▶ Exercise prompt
Transcribe the full listing with no word altered.

▶ Dataset excerpt
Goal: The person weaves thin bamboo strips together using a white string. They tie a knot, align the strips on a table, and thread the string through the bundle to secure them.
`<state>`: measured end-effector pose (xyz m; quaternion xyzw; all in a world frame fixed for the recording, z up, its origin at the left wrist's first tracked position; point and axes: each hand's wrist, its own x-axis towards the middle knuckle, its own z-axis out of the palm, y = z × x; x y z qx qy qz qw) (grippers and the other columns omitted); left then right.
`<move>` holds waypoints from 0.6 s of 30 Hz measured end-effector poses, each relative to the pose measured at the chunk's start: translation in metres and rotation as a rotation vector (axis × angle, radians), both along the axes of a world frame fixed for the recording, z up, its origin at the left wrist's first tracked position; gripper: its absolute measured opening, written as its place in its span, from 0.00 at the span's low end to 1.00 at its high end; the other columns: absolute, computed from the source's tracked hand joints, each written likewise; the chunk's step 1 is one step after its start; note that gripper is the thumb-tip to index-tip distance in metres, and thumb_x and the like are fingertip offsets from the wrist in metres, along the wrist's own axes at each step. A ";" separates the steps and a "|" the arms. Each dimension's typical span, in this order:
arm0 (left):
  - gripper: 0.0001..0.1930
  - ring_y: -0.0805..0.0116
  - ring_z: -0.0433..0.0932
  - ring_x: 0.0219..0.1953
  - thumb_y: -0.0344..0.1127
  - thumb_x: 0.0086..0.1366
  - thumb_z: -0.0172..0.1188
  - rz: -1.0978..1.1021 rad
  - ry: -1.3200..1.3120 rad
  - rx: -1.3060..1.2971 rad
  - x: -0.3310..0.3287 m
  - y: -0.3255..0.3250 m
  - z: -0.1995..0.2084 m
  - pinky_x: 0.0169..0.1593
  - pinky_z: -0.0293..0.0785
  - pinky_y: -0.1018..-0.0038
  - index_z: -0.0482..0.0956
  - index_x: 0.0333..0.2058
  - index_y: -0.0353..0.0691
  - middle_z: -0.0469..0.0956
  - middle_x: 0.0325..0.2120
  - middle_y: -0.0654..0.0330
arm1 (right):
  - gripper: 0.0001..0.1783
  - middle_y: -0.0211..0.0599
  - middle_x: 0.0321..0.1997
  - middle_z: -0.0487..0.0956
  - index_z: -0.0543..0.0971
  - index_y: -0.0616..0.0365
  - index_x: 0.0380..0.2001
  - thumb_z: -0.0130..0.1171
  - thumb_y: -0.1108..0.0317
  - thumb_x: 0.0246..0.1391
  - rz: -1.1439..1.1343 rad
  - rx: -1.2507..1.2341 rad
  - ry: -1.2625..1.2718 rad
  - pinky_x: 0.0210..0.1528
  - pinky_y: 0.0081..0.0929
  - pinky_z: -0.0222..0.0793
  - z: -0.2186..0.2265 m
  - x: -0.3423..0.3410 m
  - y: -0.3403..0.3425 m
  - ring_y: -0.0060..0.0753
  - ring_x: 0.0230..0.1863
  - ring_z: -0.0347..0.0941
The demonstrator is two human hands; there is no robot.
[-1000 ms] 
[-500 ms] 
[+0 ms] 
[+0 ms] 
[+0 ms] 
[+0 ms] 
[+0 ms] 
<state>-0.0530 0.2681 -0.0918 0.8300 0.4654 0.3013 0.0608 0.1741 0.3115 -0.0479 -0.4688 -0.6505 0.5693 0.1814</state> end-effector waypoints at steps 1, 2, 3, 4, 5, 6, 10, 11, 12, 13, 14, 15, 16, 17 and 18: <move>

▶ Your response
Goal: The person weaves thin bamboo strips together using a white string. They tie a knot, align the strips on a table, and thread the string through the bundle to secure them.
`<state>`: measured end-effector pose (xyz m; quaternion xyzw; all in a world frame fixed for the recording, z up, its origin at the left wrist's first tracked position; point and axes: each hand's wrist, its own x-axis towards the middle knuckle, its own z-axis out of the palm, y = z × x; x y z qx qy qz qw) (grippers and the other columns omitted); left then right.
`<move>` holds waypoints from 0.6 s of 30 Hz measured end-effector poses, each relative to the pose measured at the chunk's start: translation in metres and rotation as a rotation vector (axis × angle, radians), both along the axes of a world frame fixed for the recording, z up, its origin at the left wrist's first tracked position; gripper: its absolute measured opening, written as its place in its span, from 0.00 at the span's low end to 1.00 at its high end; the other columns: absolute, computed from the source's tracked hand joints, each written likewise; the chunk's step 1 is one step after its start; note that gripper is the thumb-tip to index-tip distance in metres, and thumb_x and the like are fingertip offsets from the wrist in metres, along the wrist's own axes at each step. A ";" separates the steps and a "|" the arms. Each dimension's typical span, in this order:
arm0 (left):
  - gripper: 0.0001..0.1930
  - ring_y: -0.0805..0.0116
  - ring_z: -0.0433..0.0932
  - ring_x: 0.0219..0.1953
  - thumb_y: -0.0344..0.1127
  - thumb_x: 0.0086..0.1366
  - thumb_z: -0.0172..0.1188
  - rz: -1.0978..1.1021 rad
  - ry: -1.3200..1.3120 rad
  - rx: -1.3060..1.2971 rad
  - x: -0.3310..0.3287 m
  - y: -0.3255..0.3250 m
  - z: -0.1995..0.2084 m
  - pinky_x: 0.0169..0.1593
  - pinky_z: -0.0293..0.0785
  - pinky_y: -0.1018..-0.0038
  - index_z: -0.0482..0.0956
  - index_x: 0.0333..0.2058
  - index_y: -0.0353..0.0691
  - middle_z: -0.0469..0.0956
  - middle_x: 0.0325..0.2120
  - middle_y: -0.0654..0.0330
arm1 (right):
  - gripper: 0.0001..0.1783
  - middle_y: -0.0211..0.0599
  - middle_x: 0.0321..0.1997
  - middle_z: -0.0487..0.0956
  - index_z: -0.0543..0.0971
  - index_y: -0.0616..0.0365
  - index_x: 0.0380..0.2001
  - thumb_z: -0.0130..0.1171
  - thumb_y: -0.1108..0.0317
  - thumb_x: 0.0246..0.1391
  - rz: -1.1439..1.1343 rad
  - rx: -1.2507..1.2341 rad
  - ry: -1.2625..1.2718 rad
  - pinky_x: 0.0210..0.1528
  - pinky_y: 0.0081..0.0929
  - pinky_z: -0.0222..0.0793
  - z: -0.2186..0.2265 m
  - x: -0.3423..0.3410 m
  - y: -0.3403..0.3425 m
  - ring_y: -0.0060..0.0753
  - ring_x: 0.0230..0.1863
  - ring_z: -0.0347..0.0941
The demonstrator is two human hands; there is no robot.
[-1000 ms] 
[-500 ms] 
[+0 ms] 
[+0 ms] 
[+0 ms] 
[+0 ms] 
[+0 ms] 
<state>-0.0530 0.2681 -0.0918 0.8300 0.4654 0.3013 0.0608 0.1741 0.3115 -0.0479 -0.4688 -0.6505 0.5693 0.1814</state> end-effector waypoints at steps 1, 2, 3, 4, 5, 6, 10, 11, 12, 13, 14, 15, 16, 17 and 18: <move>

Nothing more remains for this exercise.